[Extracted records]
-.-.-

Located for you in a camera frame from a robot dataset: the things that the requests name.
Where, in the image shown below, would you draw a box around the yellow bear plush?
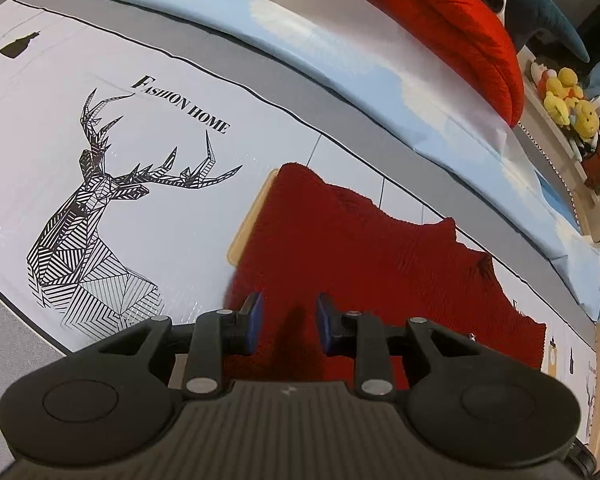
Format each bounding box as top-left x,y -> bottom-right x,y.
570,100 -> 600,145

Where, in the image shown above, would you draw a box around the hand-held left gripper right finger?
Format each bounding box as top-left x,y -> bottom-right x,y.
315,292 -> 476,397

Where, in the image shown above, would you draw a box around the blue shark plush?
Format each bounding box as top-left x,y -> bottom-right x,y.
495,0 -> 592,63

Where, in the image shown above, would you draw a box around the yellow duck plush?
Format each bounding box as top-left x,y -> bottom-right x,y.
544,67 -> 583,126

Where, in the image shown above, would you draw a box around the grey deer print bedsheet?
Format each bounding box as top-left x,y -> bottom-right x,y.
0,0 -> 600,461

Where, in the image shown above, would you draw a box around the red folded blanket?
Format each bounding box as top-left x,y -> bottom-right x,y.
300,0 -> 526,128

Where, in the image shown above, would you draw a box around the light blue sheet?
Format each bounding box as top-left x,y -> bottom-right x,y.
46,0 -> 600,322

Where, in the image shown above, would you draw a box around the yellow plush toys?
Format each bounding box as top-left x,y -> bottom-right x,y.
517,45 -> 600,211

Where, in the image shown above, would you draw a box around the dark red knit sweater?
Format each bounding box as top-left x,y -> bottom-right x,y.
224,162 -> 548,392

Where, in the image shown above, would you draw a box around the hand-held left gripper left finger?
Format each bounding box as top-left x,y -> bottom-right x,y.
97,291 -> 265,396

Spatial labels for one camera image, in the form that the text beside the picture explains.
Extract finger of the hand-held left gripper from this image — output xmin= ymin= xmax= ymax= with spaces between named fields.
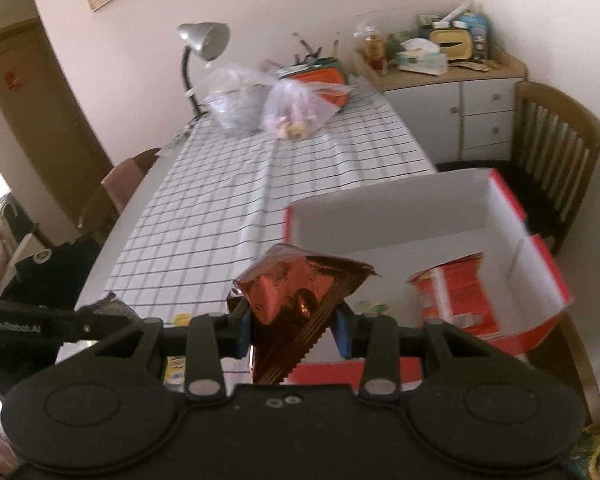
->
xmin=79 ymin=311 xmax=144 ymax=342

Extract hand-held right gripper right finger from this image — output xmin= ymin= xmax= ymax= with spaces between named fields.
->
xmin=331 ymin=304 xmax=527 ymax=404

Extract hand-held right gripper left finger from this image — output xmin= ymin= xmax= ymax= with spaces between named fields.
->
xmin=55 ymin=301 xmax=253 ymax=403

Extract brown foil snack packet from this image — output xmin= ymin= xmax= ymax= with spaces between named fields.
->
xmin=227 ymin=242 xmax=381 ymax=386

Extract yellow printed snack packet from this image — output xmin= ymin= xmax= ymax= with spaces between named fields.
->
xmin=162 ymin=355 xmax=187 ymax=387

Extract red snack packet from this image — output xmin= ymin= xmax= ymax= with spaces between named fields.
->
xmin=407 ymin=252 xmax=503 ymax=338

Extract red cardboard box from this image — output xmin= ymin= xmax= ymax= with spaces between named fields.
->
xmin=283 ymin=168 xmax=576 ymax=386

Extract black bag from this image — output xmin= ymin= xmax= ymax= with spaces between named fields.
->
xmin=12 ymin=237 xmax=103 ymax=311

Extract wooden chair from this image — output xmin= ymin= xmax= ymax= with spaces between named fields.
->
xmin=78 ymin=148 xmax=162 ymax=246
xmin=435 ymin=81 xmax=600 ymax=256

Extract pink cloth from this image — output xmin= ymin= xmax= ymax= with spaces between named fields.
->
xmin=101 ymin=158 xmax=146 ymax=211

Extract wooden door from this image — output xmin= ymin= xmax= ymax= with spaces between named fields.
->
xmin=0 ymin=17 xmax=113 ymax=196

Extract clear plastic bag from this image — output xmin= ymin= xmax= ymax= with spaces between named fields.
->
xmin=202 ymin=62 xmax=276 ymax=136

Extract plastic bag with pink sweets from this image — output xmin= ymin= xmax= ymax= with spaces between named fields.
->
xmin=262 ymin=80 xmax=353 ymax=141

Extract white cabinet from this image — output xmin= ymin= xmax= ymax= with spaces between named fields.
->
xmin=352 ymin=50 xmax=528 ymax=163

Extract orange green pouch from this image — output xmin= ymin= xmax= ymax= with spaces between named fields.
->
xmin=280 ymin=57 xmax=351 ymax=108

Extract pen holder with brushes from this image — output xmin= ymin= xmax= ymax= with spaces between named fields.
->
xmin=291 ymin=31 xmax=342 ymax=66

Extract green white tissue box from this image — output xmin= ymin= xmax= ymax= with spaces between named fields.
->
xmin=396 ymin=39 xmax=449 ymax=76

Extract glass jar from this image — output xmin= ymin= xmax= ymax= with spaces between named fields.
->
xmin=354 ymin=17 xmax=388 ymax=76

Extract silver desk lamp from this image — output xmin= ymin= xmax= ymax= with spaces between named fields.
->
xmin=177 ymin=22 xmax=231 ymax=121

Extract small brown sachets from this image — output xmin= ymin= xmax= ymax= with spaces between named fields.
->
xmin=447 ymin=60 xmax=496 ymax=74

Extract yellow tissue holder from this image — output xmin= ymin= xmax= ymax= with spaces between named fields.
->
xmin=428 ymin=27 xmax=473 ymax=58

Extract light blue box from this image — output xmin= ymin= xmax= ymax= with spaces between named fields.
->
xmin=455 ymin=12 xmax=492 ymax=61

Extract white tube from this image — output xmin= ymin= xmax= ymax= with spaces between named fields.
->
xmin=432 ymin=1 xmax=473 ymax=28

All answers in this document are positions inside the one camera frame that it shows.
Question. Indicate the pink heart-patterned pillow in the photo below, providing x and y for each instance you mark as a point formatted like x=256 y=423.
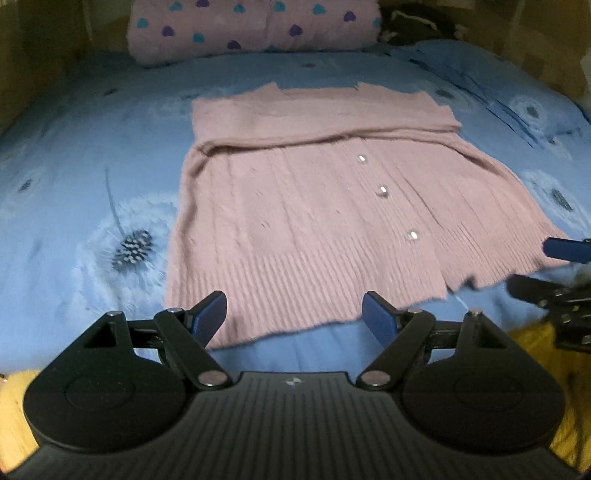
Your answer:
x=249 y=27

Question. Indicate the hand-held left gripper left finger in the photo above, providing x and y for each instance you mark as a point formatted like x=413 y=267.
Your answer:
x=210 y=314

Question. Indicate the pink knit cardigan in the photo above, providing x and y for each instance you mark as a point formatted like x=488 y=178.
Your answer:
x=295 y=212

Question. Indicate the dark cloth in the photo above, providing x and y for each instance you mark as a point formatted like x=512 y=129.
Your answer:
x=415 y=25

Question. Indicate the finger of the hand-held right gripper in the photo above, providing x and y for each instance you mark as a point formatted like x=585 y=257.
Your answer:
x=565 y=250
x=531 y=287

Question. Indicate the blue floral pillow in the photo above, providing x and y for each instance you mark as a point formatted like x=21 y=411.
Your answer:
x=485 y=78

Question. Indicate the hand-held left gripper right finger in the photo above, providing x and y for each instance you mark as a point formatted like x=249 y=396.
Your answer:
x=381 y=318

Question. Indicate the blue floral bed sheet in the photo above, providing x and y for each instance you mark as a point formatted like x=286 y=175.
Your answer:
x=92 y=161

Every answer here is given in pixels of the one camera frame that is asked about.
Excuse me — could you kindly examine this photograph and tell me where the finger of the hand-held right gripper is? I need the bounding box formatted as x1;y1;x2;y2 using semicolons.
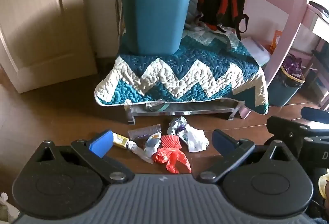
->
266;107;329;143

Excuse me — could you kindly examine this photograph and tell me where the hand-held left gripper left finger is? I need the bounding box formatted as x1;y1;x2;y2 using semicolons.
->
33;130;134;185

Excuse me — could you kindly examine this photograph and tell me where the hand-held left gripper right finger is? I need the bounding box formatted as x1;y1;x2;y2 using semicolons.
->
196;129;294;185

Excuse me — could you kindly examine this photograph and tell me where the yellow small packet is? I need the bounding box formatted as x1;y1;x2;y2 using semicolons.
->
112;134;129;149

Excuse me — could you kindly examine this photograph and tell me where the white paper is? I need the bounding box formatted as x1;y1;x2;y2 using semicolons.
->
180;124;209;153

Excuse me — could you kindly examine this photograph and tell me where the silver wrapper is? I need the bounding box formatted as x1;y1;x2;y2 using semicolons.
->
126;140;154;164

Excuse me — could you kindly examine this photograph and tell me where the clear plastic wrapper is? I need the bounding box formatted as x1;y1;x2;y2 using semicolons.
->
128;124;162;140

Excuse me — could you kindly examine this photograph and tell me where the purple white wrapper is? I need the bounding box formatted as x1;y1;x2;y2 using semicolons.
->
167;116;188;135

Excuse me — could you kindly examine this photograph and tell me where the blue white wrapper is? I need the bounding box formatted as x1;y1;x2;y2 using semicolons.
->
144;133;162;156

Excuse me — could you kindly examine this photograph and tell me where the red striped packet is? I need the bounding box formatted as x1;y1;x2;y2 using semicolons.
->
161;135;182;149

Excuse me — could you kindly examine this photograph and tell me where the red plastic bag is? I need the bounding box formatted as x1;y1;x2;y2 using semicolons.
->
152;147;192;173

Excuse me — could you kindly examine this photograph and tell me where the teal plastic waste bin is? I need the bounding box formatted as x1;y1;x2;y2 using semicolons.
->
119;0;194;55

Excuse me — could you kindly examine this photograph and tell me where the lined teal waste bin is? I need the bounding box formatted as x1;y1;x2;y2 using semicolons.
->
267;53;306;108

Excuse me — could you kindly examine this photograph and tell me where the teal white zigzag quilt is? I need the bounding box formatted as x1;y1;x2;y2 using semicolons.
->
94;25;269;115

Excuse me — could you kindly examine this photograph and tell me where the white flat box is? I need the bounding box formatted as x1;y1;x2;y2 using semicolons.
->
242;37;271;66

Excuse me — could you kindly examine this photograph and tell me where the orange snack packet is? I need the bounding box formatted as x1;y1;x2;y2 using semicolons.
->
270;31;283;54

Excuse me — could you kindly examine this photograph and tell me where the pink chair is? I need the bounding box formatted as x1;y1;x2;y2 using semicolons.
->
243;0;309;119

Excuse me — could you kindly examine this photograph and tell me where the white desk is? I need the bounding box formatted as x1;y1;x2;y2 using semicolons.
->
306;1;329;109

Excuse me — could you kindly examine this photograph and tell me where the beige wooden door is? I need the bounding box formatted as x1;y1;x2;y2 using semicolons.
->
0;0;98;93

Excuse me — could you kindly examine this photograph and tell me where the metal bench frame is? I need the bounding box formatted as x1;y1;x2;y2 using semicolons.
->
124;99;244;125

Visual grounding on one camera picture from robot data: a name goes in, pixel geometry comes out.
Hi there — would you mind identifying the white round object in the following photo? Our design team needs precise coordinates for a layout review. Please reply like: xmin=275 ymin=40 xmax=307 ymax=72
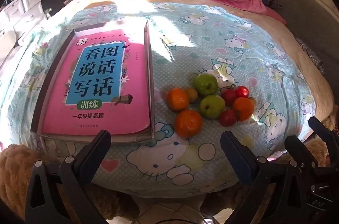
xmin=0 ymin=30 xmax=18 ymax=53

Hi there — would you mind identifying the pink book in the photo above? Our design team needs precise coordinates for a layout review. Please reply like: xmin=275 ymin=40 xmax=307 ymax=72
xmin=42 ymin=28 xmax=153 ymax=136

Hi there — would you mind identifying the orange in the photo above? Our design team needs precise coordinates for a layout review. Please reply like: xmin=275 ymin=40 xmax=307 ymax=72
xmin=232 ymin=97 xmax=255 ymax=121
xmin=175 ymin=110 xmax=203 ymax=138
xmin=166 ymin=88 xmax=190 ymax=112

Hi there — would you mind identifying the green apple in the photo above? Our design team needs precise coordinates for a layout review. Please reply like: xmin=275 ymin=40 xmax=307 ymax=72
xmin=193 ymin=74 xmax=218 ymax=96
xmin=199 ymin=95 xmax=226 ymax=119

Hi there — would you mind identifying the brown fuzzy cloth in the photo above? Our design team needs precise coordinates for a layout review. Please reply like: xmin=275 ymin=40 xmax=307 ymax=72
xmin=0 ymin=138 xmax=334 ymax=218

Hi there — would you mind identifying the grey headboard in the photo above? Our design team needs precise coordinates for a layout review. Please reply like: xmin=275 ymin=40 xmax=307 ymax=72
xmin=249 ymin=0 xmax=339 ymax=76

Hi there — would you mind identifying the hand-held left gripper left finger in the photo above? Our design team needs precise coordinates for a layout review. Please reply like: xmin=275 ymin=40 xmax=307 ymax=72
xmin=25 ymin=130 xmax=112 ymax=224

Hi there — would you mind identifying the shallow cardboard box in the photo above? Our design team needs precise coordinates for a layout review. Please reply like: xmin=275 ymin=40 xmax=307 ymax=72
xmin=30 ymin=19 xmax=155 ymax=143

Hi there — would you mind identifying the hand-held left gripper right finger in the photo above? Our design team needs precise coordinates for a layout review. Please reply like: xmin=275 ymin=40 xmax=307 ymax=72
xmin=220 ymin=131 xmax=315 ymax=224

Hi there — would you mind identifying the small yellow tomato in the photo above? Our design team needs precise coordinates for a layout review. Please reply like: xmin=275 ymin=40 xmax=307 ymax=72
xmin=185 ymin=88 xmax=199 ymax=104

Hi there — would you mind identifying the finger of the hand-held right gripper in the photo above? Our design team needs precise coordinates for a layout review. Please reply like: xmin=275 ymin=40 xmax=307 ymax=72
xmin=285 ymin=135 xmax=322 ymax=174
xmin=308 ymin=116 xmax=338 ymax=161

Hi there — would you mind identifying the dark floral cloth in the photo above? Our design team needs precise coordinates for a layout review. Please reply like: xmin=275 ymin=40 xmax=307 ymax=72
xmin=295 ymin=37 xmax=326 ymax=75

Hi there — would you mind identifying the cartoon cat print bedsheet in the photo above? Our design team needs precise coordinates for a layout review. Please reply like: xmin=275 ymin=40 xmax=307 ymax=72
xmin=0 ymin=0 xmax=318 ymax=194

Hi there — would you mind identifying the white drawer cabinet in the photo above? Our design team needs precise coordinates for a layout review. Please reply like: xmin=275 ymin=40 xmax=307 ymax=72
xmin=0 ymin=0 xmax=48 ymax=36

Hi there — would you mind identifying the red tomato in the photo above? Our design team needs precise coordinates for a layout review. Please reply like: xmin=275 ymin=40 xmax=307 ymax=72
xmin=219 ymin=110 xmax=237 ymax=127
xmin=236 ymin=86 xmax=250 ymax=99
xmin=221 ymin=90 xmax=237 ymax=107

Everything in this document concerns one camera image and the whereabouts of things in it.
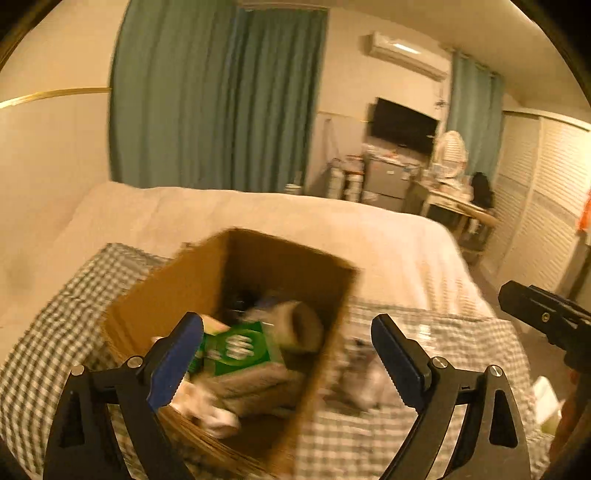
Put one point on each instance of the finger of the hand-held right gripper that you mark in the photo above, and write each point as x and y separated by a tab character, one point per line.
540	311

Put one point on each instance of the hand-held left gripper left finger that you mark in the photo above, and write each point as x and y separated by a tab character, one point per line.
178	360

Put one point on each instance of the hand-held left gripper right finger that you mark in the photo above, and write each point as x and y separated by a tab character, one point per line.
399	364

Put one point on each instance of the white plastic bag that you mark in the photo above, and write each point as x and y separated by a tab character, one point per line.
207	410

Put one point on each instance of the green and white medicine box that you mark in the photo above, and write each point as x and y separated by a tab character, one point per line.
235	344

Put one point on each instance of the brown cardboard box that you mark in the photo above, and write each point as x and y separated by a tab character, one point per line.
184	277

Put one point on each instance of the person's right forearm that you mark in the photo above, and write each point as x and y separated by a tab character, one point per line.
565	415

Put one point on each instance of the white paper box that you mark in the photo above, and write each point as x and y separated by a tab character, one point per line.
547	401

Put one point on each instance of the orange cloth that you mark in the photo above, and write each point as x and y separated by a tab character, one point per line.
585	212

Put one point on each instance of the white louvered wardrobe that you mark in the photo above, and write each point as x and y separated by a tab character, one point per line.
540	184

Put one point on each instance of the checkered blanket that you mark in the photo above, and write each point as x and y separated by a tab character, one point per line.
55	323

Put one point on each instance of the black backpack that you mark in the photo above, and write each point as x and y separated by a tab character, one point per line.
481	189

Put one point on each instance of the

-.-.-

Only a number is expected here: the tally of lines above that contain "pillow". Please write nothing more.

2